• _Assignment_:
In the data, find each line where the word "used" appears and list that line.
*** Records to process ***
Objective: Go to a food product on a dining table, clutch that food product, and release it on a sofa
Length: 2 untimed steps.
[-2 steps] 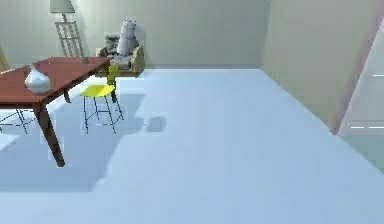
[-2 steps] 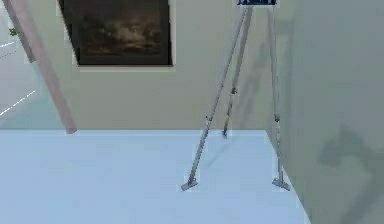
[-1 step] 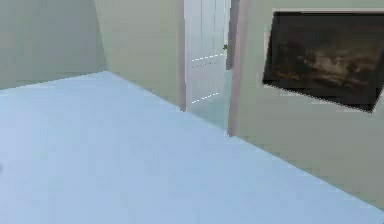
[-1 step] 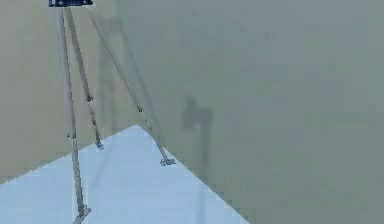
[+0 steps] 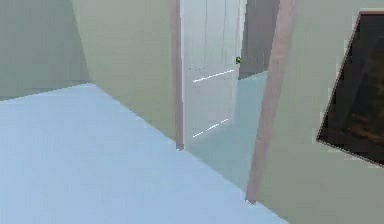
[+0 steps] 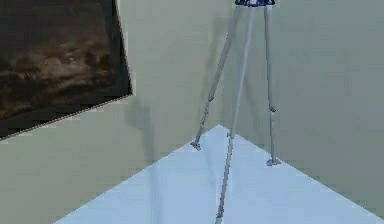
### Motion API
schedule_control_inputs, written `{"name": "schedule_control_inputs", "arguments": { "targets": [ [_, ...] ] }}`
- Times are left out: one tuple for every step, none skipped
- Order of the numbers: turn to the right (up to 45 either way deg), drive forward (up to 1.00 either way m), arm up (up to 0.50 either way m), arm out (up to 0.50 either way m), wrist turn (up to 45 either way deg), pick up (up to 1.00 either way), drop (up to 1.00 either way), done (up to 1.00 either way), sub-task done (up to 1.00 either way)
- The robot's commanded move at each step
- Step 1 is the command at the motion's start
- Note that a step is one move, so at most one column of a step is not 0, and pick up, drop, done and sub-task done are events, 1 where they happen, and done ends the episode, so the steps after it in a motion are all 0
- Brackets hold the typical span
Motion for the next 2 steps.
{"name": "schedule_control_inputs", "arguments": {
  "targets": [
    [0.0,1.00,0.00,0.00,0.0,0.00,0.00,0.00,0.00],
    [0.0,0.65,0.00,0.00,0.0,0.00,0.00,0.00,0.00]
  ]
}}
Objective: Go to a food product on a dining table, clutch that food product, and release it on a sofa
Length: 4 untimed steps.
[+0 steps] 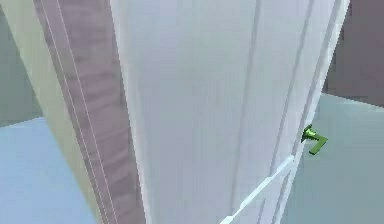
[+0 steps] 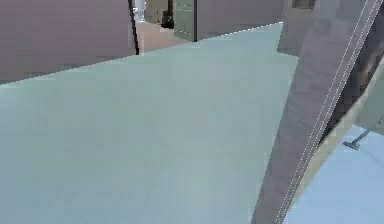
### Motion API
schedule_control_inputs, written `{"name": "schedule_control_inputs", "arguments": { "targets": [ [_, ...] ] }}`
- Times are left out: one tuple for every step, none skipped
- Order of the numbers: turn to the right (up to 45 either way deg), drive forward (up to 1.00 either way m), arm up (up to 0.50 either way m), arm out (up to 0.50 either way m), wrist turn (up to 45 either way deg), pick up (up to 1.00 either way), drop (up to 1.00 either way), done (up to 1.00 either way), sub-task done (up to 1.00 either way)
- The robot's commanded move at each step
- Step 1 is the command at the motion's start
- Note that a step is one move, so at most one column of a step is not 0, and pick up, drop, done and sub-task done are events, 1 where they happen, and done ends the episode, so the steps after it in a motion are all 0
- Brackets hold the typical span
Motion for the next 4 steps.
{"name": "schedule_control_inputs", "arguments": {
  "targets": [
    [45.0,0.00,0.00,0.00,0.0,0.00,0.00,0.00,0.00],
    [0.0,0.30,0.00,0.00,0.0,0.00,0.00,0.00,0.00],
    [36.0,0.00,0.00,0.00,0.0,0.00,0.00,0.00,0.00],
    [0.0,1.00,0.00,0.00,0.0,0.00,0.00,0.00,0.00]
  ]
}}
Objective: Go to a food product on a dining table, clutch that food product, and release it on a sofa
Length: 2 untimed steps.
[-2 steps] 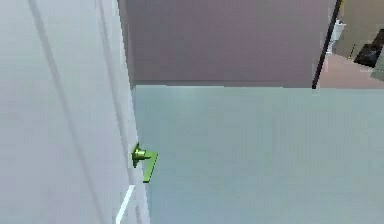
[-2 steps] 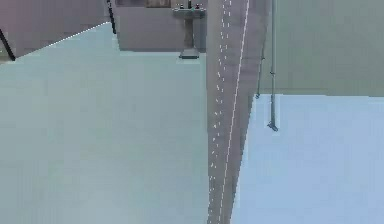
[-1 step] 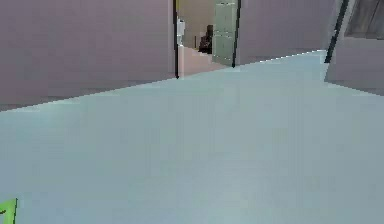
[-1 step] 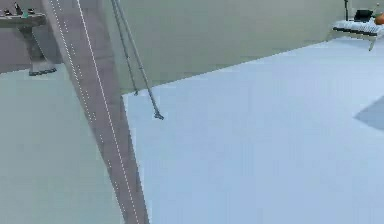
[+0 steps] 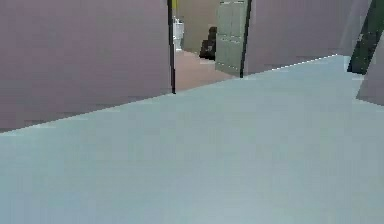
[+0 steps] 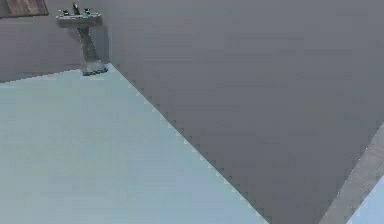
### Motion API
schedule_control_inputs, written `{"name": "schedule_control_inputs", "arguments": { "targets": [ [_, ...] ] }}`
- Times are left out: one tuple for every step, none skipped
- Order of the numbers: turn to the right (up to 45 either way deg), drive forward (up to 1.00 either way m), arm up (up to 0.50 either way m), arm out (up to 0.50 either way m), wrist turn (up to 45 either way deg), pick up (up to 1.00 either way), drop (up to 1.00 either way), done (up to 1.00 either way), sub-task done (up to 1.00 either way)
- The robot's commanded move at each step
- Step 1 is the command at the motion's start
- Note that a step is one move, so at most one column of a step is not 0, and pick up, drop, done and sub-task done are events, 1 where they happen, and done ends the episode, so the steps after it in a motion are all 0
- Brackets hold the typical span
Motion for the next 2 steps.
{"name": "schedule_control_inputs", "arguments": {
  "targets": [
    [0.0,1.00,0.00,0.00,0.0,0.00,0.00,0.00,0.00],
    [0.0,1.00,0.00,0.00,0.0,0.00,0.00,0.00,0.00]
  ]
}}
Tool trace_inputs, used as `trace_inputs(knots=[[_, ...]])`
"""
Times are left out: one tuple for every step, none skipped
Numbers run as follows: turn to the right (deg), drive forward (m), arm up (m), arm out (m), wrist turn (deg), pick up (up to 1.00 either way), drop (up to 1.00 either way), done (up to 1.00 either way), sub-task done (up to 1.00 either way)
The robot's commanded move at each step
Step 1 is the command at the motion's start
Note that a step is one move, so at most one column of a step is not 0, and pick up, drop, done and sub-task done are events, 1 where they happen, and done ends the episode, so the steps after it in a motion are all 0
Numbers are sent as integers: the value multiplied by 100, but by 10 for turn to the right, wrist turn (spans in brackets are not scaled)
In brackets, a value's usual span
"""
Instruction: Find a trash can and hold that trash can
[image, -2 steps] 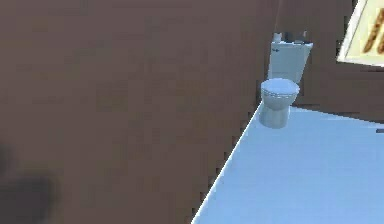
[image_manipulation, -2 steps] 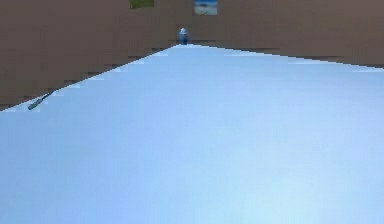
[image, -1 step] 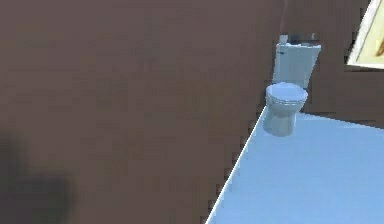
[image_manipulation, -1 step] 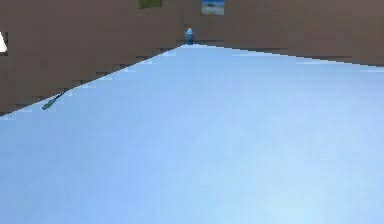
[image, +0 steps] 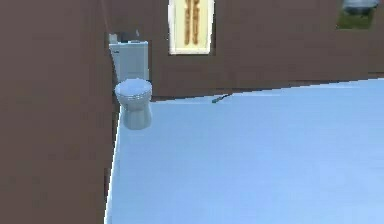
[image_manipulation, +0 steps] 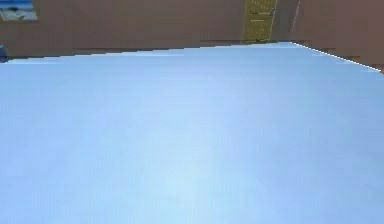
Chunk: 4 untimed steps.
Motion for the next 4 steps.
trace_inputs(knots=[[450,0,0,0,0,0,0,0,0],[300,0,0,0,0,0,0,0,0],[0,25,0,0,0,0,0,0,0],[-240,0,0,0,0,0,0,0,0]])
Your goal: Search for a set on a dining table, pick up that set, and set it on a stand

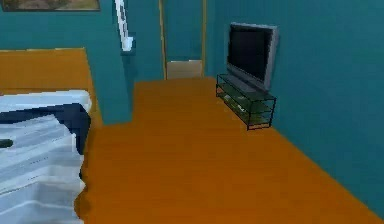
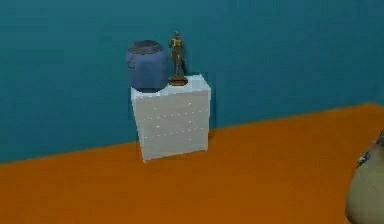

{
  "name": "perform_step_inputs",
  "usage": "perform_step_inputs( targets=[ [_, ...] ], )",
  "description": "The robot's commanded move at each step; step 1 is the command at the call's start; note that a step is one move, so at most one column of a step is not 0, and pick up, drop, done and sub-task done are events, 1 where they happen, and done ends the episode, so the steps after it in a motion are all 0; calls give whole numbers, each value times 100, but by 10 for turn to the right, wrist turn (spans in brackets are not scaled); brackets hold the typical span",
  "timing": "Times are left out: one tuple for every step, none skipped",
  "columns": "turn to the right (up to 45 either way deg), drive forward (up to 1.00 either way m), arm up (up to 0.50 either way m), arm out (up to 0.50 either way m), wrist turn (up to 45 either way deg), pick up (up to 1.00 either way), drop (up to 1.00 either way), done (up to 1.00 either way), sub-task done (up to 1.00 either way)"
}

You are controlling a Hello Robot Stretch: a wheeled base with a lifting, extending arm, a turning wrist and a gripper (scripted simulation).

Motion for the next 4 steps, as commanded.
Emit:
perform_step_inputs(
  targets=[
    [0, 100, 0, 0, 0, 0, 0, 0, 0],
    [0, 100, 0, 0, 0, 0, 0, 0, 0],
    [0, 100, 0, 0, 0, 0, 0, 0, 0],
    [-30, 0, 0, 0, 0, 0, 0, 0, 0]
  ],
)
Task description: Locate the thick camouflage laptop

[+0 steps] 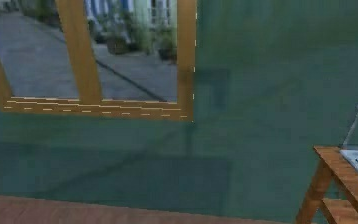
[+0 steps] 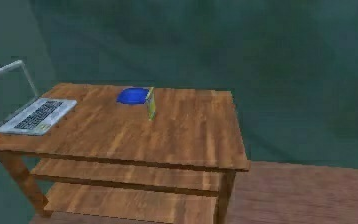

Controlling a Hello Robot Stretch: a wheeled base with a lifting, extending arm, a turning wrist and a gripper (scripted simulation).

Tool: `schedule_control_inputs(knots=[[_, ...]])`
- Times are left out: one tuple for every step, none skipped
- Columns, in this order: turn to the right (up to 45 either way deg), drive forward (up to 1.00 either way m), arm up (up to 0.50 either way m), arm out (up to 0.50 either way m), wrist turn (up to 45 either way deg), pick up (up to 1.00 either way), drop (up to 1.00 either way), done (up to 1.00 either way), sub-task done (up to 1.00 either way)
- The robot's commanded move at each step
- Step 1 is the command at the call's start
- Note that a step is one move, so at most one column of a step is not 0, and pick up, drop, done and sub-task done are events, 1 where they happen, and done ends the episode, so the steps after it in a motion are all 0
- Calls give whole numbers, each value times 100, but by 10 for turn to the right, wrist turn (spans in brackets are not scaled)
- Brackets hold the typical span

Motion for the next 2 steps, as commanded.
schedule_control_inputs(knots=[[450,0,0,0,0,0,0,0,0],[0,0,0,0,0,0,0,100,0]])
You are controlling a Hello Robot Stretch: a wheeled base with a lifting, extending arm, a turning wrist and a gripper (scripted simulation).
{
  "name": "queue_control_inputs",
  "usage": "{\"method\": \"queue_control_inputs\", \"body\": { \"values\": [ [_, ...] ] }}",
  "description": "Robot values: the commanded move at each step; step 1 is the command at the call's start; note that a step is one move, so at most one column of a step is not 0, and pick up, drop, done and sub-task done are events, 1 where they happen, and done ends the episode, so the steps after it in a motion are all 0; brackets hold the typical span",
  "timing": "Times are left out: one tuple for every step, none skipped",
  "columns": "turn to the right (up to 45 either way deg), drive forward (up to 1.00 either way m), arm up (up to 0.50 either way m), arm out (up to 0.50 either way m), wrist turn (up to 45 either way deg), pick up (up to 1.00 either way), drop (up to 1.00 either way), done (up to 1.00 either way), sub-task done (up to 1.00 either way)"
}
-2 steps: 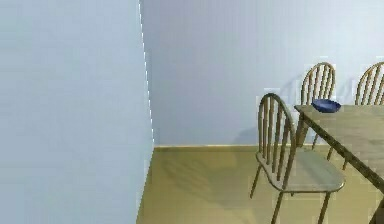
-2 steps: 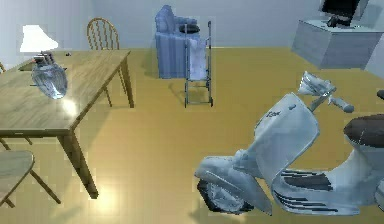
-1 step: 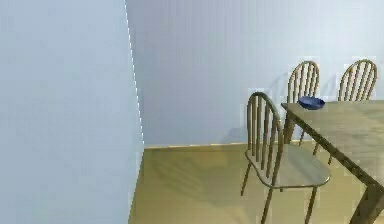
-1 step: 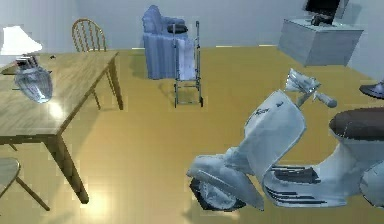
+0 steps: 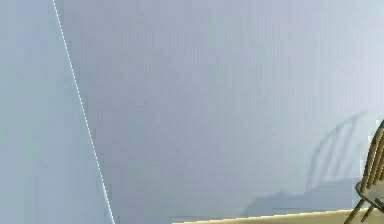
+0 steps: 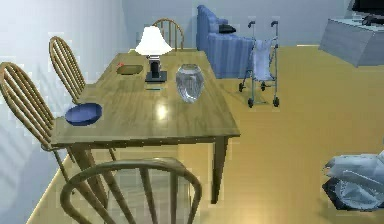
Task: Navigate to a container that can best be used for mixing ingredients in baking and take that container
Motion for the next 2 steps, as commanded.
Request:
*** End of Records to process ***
• _Output of the task_:
Tool trace_inputs, used as `trace_inputs(knots=[[_, ...]])`
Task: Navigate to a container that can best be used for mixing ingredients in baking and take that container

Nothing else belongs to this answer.